İnsanlar beni görmezden geliyor
Görme kaybı nedeniyle sinema sektöründe zorlandığını dile getiren Mundo, “Her şey zor oldu; çalışamadım ve yüksek lisans programının gerektirdiği stajları da yapamadım. Yükseköğrenim eğitim döngüsünde, anlaşmalı oldukları şirketlere beni götürmek istemediklerini, bunun onları kötü bir duruma sokabileceğinden korktuklarını söylediler. İnsanlar beni görmezden geliyor. Kısa filmim dünyanın dört bir yanındaki şehirlerde gösteriliyor, ancak hiçbir yapım şirketi projelerimi gerçekleştirmeme yardım etmek istemiyor. Projelerimi neredeyse yok denecek kadar az bir bütçeyle, sinemaya yeni başlamış, neredeyse hiç deneyimi olmayan kişilerin yardımıyla kendim yapmak zorunda kalıyorum ve genellikle her projede farklı insanlarla çalışıyorum. Sinema zaten çok acımasız bir sektör; bizim için çok daha zor” sözleriyle anlatıyor.

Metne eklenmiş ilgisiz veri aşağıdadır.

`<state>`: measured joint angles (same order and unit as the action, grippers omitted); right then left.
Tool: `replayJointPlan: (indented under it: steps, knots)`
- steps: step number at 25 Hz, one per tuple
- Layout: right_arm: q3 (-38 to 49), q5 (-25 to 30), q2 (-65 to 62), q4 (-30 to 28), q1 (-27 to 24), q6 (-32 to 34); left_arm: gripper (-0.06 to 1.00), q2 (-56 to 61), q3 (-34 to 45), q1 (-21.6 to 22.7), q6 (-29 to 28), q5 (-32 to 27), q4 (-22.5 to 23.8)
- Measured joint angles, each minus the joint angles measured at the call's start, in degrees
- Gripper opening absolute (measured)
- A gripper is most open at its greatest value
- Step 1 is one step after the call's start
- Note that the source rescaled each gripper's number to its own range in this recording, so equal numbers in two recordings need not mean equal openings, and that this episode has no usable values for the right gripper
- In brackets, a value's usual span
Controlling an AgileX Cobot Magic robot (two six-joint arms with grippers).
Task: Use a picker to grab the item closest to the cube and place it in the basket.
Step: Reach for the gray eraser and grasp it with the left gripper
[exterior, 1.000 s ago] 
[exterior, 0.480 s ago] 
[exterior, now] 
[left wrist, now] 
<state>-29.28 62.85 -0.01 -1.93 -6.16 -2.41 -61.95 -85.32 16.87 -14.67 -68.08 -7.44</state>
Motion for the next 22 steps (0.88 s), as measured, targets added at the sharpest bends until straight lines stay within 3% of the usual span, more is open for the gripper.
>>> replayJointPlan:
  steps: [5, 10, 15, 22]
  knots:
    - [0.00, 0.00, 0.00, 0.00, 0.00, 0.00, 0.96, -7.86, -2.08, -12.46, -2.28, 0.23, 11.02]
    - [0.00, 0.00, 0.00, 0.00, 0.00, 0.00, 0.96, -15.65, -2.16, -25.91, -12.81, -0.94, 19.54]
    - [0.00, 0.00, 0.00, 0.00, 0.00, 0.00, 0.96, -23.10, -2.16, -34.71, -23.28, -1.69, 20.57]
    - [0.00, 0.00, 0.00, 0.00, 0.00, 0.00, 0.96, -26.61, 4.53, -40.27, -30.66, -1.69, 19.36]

Yeni nesillerin zorbalığa maruz kalmaması için mücadele etmeliyiz
TRT World Citizen “Humantiaan Film Festivali”nde “One More Day” isimli filmi gösterilen Mundo, şu sözlerle filmi anlatıyor: “Lise dönemimde zorbalığa maruz kaldım, bunu kimseyle paylaşmadım; ailem bile bilmiyordu. Kendime güvenmeye başladıktan ve iki kısa film çektikten sonra, hikâyemi anlatmanın zamanı geldiğine karar verdim. Zorbalık, size hayatınız boyunca taşıdığınız bir iz bırakıyor; bununla yaşamak çok zor. Hikâyemi, trajedi perspektifinden değil, empati perspektifinden anlatmak istedim. Kısa filmi izleyen herkes ‘Bu benim de başıma gelebilir’ diyerek filmle özdeşleşebilir. Kâr amacı gütmeyen bir kuruluşla birlikte, kısa film olarak eğitim materyali hazırlıyoruz ve ikinci bir kısa film çekmek istiyoruz. Yeni nesillerin zorbalığa maruz kalmaması için mücadele etmeliyiz; ayrıca eğer bu durumu yaşıyorlarsa, onları aşmaları için mümkün olduğunca desteklemeliyiz. Kampanyamızın adı #onemoreday #overcomebullying. Gençlerin zorbalığı aşmalarına yardımcı olmak ve daha iyi bir geleceğe sahip olmalarını sağlamak istiyoruz.”
Özgürce kendi sesinizle konuşun
Gazze’de yaşananlar bir trajedi
Bir yönetmen ve sanatçı olarak Filistin’de yaşanan soykırım ile ilgili de konuşan Mundo, “Bir insan öldüğünde, olan her şeyden hepimiz sorumluyuz; taraf yoktur, kimse haklı değildir, bu bir kayıptır, bir trajedidir. Hâlâ hayvanız; rasyonel bir varlık olarak bir başkasını asla öldürmemeliyiz. Hem bireyler olarak hem de bir toplum olarak daha çok evrimleşmemiz gerekiyor” diyor.